Y nunca falta un listo con la argumentación
que tilda de “derecho” a lo que es sinrazón.
Jorobar a “los otros” para arreglar “lo tuyo”
no es justo ni valiente, sino ser un capullo.
Pero nos aferramos a las identidades
y a sus vetustos mitos, llenos de falsedades.
Incluyo aquí también los mitos de la izquierda
y los de la derecha. Todo es la misma mierda.
Crear nuevas barreras no soluciona nada,
sólo hace la carrera aún más complicada.
Pronto nos hará falta crear nuevos axiomas,
palabras que no existen en los viejos idiomas.

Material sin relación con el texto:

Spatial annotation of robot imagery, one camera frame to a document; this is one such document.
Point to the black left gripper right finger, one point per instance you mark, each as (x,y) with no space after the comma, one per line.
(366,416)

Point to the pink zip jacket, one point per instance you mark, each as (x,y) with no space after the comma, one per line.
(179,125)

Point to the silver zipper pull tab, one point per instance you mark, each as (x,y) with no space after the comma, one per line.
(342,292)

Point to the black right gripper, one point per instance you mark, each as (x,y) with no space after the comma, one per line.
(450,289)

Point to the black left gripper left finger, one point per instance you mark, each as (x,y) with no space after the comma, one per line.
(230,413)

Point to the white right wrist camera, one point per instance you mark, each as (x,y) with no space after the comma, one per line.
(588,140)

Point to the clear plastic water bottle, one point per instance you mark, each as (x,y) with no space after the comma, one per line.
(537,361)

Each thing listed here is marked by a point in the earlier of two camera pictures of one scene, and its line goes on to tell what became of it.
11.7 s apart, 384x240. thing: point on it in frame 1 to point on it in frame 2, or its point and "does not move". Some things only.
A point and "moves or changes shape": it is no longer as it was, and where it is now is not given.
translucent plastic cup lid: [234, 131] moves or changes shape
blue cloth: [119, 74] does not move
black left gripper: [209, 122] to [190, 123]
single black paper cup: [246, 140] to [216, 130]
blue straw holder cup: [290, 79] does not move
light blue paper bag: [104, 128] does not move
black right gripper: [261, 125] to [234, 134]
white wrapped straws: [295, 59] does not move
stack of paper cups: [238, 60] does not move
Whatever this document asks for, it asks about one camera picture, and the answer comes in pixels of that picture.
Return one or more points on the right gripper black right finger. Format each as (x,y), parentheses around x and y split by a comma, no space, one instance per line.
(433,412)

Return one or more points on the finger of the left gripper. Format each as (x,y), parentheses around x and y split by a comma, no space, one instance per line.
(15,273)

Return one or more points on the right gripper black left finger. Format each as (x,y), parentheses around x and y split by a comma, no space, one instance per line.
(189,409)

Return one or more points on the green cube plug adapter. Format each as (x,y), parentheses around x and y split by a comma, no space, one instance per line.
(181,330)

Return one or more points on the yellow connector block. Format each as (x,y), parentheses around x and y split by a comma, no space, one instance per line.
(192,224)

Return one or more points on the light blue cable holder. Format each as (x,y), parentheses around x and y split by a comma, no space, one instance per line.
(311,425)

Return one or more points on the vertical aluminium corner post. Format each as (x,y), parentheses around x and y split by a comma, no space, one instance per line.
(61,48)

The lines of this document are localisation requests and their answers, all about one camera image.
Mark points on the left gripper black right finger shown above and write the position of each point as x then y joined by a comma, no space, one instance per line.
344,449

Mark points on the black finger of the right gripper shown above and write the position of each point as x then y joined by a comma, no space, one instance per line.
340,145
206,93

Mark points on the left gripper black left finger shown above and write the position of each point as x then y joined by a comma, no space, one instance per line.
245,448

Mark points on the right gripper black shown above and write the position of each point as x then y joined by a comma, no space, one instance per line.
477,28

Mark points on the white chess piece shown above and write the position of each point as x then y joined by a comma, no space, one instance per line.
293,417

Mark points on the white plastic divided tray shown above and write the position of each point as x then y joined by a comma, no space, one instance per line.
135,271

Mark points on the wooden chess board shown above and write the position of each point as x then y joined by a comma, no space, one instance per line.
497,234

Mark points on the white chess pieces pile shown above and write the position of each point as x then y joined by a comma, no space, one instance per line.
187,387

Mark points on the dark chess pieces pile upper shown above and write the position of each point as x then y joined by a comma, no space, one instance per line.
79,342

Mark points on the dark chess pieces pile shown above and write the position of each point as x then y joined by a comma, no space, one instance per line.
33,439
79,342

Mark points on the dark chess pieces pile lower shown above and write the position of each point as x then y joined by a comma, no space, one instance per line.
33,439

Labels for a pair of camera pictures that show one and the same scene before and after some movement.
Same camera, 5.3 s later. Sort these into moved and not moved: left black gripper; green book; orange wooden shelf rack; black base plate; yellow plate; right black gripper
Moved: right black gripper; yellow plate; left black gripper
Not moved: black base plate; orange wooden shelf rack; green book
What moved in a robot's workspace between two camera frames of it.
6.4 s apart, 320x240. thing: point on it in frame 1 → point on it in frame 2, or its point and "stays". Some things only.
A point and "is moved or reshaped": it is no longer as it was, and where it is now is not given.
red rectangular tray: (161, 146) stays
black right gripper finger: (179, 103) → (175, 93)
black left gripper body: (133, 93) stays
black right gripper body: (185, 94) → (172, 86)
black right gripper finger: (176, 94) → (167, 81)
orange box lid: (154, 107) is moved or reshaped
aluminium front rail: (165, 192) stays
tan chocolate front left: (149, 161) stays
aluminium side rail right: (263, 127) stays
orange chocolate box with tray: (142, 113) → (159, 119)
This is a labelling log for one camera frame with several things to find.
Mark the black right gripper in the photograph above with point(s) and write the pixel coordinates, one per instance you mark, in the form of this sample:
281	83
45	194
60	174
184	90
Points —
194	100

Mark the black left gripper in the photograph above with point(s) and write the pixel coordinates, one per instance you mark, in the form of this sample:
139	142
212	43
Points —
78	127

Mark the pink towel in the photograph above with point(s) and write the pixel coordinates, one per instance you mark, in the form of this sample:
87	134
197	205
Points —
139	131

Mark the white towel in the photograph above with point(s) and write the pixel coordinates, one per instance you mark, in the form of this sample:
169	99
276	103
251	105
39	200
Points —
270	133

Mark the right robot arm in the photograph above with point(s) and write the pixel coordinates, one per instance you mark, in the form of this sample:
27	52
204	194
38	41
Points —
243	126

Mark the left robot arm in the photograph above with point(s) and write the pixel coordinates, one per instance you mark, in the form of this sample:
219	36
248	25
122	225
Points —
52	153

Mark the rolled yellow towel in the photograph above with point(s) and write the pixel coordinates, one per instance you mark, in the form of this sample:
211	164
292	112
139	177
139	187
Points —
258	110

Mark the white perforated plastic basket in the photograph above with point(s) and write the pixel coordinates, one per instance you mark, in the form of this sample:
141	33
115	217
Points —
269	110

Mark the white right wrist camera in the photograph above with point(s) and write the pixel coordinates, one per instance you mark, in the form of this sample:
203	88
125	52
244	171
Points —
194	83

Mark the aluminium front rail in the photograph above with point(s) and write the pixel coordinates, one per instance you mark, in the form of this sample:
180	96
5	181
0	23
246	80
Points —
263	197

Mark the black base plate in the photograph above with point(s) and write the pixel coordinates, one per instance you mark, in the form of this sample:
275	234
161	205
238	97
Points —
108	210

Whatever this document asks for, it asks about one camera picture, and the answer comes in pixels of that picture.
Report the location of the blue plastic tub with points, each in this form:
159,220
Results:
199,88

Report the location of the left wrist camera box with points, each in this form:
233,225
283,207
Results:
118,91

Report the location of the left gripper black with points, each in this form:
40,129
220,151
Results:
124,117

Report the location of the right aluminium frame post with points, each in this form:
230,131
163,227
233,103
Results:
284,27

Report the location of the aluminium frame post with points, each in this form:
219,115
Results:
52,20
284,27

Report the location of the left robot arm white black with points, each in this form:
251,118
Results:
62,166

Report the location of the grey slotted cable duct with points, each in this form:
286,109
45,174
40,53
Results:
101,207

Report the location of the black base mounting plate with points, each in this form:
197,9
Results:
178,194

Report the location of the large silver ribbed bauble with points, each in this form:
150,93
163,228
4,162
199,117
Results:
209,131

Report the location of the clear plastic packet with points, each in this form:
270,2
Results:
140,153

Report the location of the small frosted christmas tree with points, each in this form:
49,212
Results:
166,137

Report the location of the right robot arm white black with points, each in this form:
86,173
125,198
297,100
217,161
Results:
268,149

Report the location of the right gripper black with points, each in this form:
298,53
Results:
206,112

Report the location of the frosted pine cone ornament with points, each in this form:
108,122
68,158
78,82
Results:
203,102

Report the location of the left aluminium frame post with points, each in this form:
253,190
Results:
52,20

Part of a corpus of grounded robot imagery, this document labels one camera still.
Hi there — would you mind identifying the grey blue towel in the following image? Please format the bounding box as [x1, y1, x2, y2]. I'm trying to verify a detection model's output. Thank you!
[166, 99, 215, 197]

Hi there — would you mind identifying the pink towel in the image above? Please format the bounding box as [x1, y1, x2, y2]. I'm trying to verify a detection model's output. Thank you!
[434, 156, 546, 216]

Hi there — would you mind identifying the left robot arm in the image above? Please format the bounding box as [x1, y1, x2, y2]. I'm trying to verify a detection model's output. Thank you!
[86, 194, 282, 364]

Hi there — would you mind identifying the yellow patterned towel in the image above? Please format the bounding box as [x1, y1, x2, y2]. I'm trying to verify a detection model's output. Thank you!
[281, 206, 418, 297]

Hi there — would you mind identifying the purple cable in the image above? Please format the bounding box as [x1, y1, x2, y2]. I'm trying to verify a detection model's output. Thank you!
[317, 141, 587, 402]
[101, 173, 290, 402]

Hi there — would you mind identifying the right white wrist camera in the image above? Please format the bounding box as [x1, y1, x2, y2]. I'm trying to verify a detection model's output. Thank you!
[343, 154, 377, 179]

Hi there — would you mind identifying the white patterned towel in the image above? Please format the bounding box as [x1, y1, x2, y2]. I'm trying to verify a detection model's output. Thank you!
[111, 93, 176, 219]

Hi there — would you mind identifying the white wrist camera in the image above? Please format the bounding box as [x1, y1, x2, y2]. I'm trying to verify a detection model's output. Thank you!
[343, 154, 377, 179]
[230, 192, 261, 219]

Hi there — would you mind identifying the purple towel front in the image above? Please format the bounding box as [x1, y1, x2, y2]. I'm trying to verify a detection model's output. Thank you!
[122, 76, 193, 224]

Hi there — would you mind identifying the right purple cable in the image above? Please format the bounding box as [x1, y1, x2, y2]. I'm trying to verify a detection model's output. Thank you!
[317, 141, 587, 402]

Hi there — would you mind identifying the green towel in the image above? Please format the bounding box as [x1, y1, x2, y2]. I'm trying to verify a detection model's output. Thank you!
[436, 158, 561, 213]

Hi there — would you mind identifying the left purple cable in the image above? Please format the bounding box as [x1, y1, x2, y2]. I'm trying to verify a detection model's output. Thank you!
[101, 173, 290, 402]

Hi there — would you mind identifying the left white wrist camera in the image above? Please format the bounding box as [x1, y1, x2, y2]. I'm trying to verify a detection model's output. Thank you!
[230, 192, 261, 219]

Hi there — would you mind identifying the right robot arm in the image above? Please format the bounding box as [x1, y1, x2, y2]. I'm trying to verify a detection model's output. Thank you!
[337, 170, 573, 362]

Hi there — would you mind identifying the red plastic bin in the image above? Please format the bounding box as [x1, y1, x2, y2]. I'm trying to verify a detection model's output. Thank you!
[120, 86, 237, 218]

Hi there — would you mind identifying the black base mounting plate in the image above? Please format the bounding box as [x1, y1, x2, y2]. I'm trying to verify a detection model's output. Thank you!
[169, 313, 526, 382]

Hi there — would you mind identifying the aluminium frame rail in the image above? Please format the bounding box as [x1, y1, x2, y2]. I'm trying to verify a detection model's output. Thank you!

Pero, siendo esto cierto, tenemos un problema:
¿Cómo demonios vamos a cambiar el sistema
cuando hasta los que dicen que desean cambiarlo
hacen cosas que sólo llevan a perpetuarlo?
Nos hipnotiza el tiempo, nos fascina el pasado.
Hay demasiados hechos que damos por sentado
porque vienen de lejos y nadie se plantea
que cambiarlos sería la principal tarea.
Una revolución, pero una de verdad
en cuyo enfoque quepa toda la humanidad.
¡Paz para todo el mundo, la gran fraternidad!
¿No es eso lo que siempre se dice en Navidad?
No me vengáis ahora con que es hipocresía,
un cuento comercial, pura palabrería…
Lo sé, pero me gusta ese ideal navideño
porque no solamente se centra en lo pequeño.
Hoy hay que hacer lo mismo: cualquier cambio local
debe tener en cuenta un concepto global.
Por eso y porque siempre lo digo en estas fechas
y algunas tradiciones me parecen bien hechas,
aunque las Navidades os importen un huevo,
yo quiero desearos un Feliz Año Nuevo.